* _What you will do_:
Each line from the first entry to the line with "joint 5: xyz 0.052", both included, is to be returned unchanged, with any pictures dropped.

*** Opening of Data extracts ***

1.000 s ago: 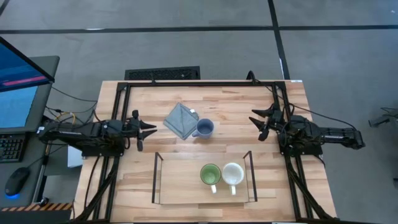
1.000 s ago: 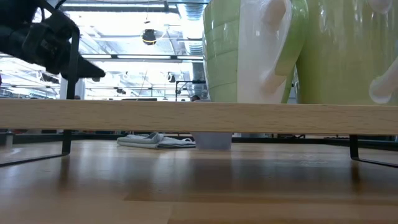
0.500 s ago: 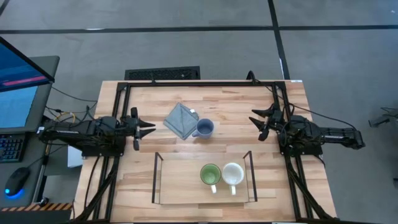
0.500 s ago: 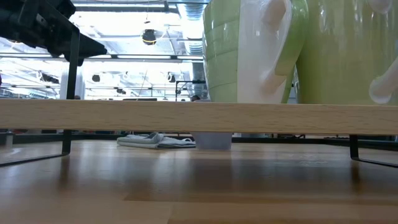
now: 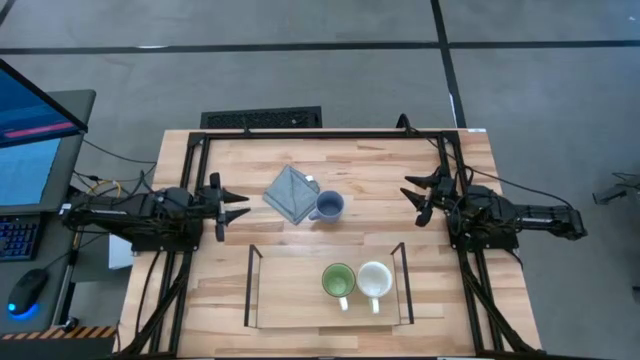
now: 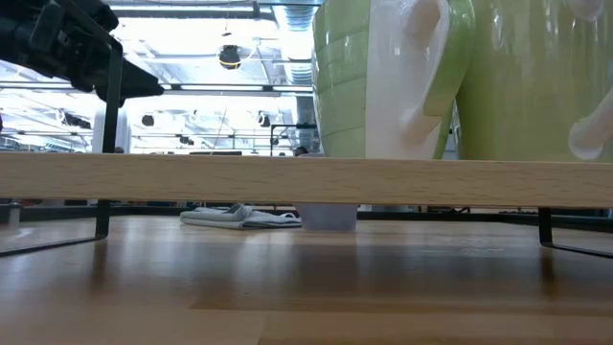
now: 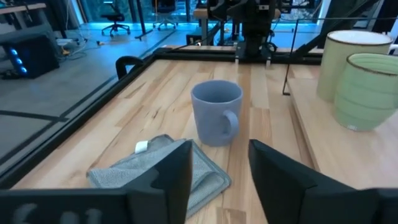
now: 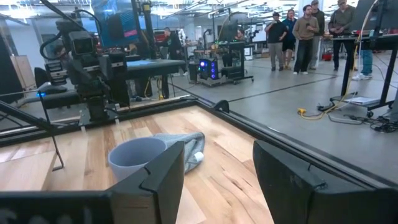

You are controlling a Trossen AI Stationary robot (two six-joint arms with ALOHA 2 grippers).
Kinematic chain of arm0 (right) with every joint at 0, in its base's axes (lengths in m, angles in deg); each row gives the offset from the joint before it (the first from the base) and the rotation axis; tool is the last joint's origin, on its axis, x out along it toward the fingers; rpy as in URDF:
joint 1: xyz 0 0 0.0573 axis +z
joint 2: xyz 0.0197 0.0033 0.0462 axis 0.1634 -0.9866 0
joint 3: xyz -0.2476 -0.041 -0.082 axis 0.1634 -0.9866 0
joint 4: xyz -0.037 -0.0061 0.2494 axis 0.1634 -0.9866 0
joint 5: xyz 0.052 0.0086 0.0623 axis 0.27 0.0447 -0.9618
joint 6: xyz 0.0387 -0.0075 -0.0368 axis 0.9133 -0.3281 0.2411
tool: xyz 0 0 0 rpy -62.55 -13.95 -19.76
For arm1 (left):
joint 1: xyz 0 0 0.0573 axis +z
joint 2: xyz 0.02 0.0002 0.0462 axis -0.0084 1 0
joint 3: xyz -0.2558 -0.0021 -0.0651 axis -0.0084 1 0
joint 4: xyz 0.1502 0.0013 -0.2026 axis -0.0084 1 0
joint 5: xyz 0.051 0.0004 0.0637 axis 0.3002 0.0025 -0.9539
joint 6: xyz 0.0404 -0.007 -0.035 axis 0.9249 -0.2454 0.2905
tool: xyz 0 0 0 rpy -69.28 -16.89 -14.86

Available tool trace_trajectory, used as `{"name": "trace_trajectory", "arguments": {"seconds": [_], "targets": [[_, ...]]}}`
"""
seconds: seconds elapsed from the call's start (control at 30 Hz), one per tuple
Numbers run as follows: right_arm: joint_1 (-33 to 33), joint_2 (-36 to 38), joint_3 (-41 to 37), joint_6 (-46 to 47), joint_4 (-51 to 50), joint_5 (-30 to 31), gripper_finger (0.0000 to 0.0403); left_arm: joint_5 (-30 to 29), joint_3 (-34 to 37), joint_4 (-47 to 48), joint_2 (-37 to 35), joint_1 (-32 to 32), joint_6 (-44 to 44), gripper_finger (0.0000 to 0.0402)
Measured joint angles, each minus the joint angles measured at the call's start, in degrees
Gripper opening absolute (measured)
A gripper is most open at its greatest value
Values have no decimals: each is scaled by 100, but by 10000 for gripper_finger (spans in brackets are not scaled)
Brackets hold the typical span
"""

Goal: Stack small to large cups/mugs on shelf
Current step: Put the blue mug on the shelf

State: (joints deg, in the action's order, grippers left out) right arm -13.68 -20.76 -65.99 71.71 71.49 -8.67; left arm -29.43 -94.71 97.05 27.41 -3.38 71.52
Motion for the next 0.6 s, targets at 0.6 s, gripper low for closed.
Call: {"name": "trace_trajectory", "arguments": {"seconds": [0.6], "targets": [[0,0,0,2,0,0,212,-273,0,82,1,0,466,222]]}}
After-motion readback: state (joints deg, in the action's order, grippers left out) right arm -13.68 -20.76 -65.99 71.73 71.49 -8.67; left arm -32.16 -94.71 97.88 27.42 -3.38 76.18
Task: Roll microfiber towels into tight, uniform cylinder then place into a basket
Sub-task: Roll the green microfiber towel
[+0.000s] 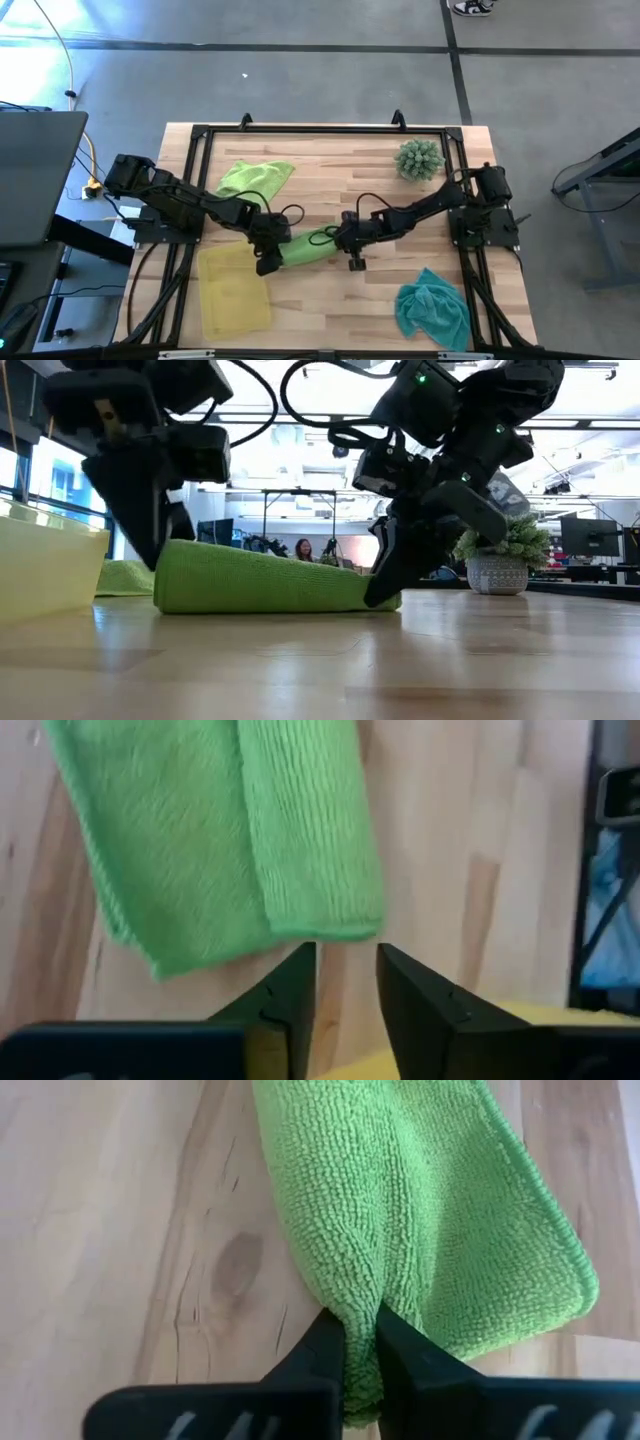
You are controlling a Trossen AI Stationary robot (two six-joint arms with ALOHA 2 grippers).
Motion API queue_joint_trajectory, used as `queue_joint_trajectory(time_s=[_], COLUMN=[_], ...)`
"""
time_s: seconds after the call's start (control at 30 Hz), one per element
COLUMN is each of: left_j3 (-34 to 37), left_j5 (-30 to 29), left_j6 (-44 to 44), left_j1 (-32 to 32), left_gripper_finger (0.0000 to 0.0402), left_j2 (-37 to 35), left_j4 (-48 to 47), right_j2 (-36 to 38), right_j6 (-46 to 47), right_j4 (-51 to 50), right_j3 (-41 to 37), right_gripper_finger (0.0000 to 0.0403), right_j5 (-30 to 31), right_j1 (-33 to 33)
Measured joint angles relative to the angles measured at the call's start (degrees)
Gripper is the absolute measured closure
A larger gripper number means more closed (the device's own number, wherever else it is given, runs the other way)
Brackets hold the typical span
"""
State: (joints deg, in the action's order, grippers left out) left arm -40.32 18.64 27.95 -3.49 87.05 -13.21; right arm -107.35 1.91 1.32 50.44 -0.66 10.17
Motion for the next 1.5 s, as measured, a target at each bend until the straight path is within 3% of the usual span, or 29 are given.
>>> queue_joint_trajectory(time_s=[0.3,0.5,0.67,0.8,1.23,1.5], left_j3=[-2.7,-4.2,-4.3,-4.3,-4.3,-4.3], left_j5=[0.1,-6.8,-18.9,-23.6,-21.5,-27.7], left_j6=[-7.1,-10.7,-12.4,-9.3,-2.9,1.0], left_j1=[-0.5,-2.9,-6.2,-7.1,-12.0,-13.2], left_gripper_finger=[0.0266,0.0264,0.0264,0.0263,0.0263,0.0263], left_j2=[-2.1,-3.0,0.3,2.4,10.0,10.0], left_j4=[-3.3,3.4,11.5,12.3,12.4,8.4], right_j2=[-0.2,-0.3,-0.3,-0.3,-0.2,-0.2], right_j6=[12.9,18.7,19.1,19.1,18.9,18.0], right_j4=[-0.7,-0.7,-0.1,0.0,0.1,0.2], right_j3=[-0.2,-0.3,-0.3,-0.3,-0.2,-0.2], right_gripper_finger=[0.0399,0.0400,0.0397,0.0395,0.0394,0.0385], right_j5=[-21.2,-27.1,-27.9,-27.8,-27.1,-27.0], right_j1=[-5.2,-7.6,-8.3,-8.3,-8.3,-8.3])
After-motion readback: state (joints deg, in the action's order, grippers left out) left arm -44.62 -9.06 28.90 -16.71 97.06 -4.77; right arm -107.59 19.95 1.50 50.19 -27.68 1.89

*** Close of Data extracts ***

* _Task result_:
1.000 s ago: 
1.000 s ago: 
0.500 s ago: 
0.500 s ago: 
now: 
now: 
now: 
now: 

You are controlling a Trossen AI Stationary robot (two six-joint arms with ALOHA 2 grippers).
Kinematic chain of arm0 (right) with every joint at 0, in its base's axes (lengths in m, angles in deg); each row gives the offset from the joint before it (the first from the base) and the rotation axis; tool is the last joint's origin, on its axis, x out along it toward the fingers; rpy as in URDF:
joint 1: xyz 0 0 0.0573 axis +z
joint 2: xyz 0.0197 0.0033 0.0462 axis 0.1634 -0.9866 0
joint 3: xyz -0.2476 -0.041 -0.082 axis 0.1634 -0.9866 0
joint 4: xyz -0.037 -0.0061 0.2494 axis 0.1634 -0.9866 0
joint 5: xyz 0.052 0.0086 0.0623 axis 0.27 0.0447 -0.9618

The complete answer has now been given.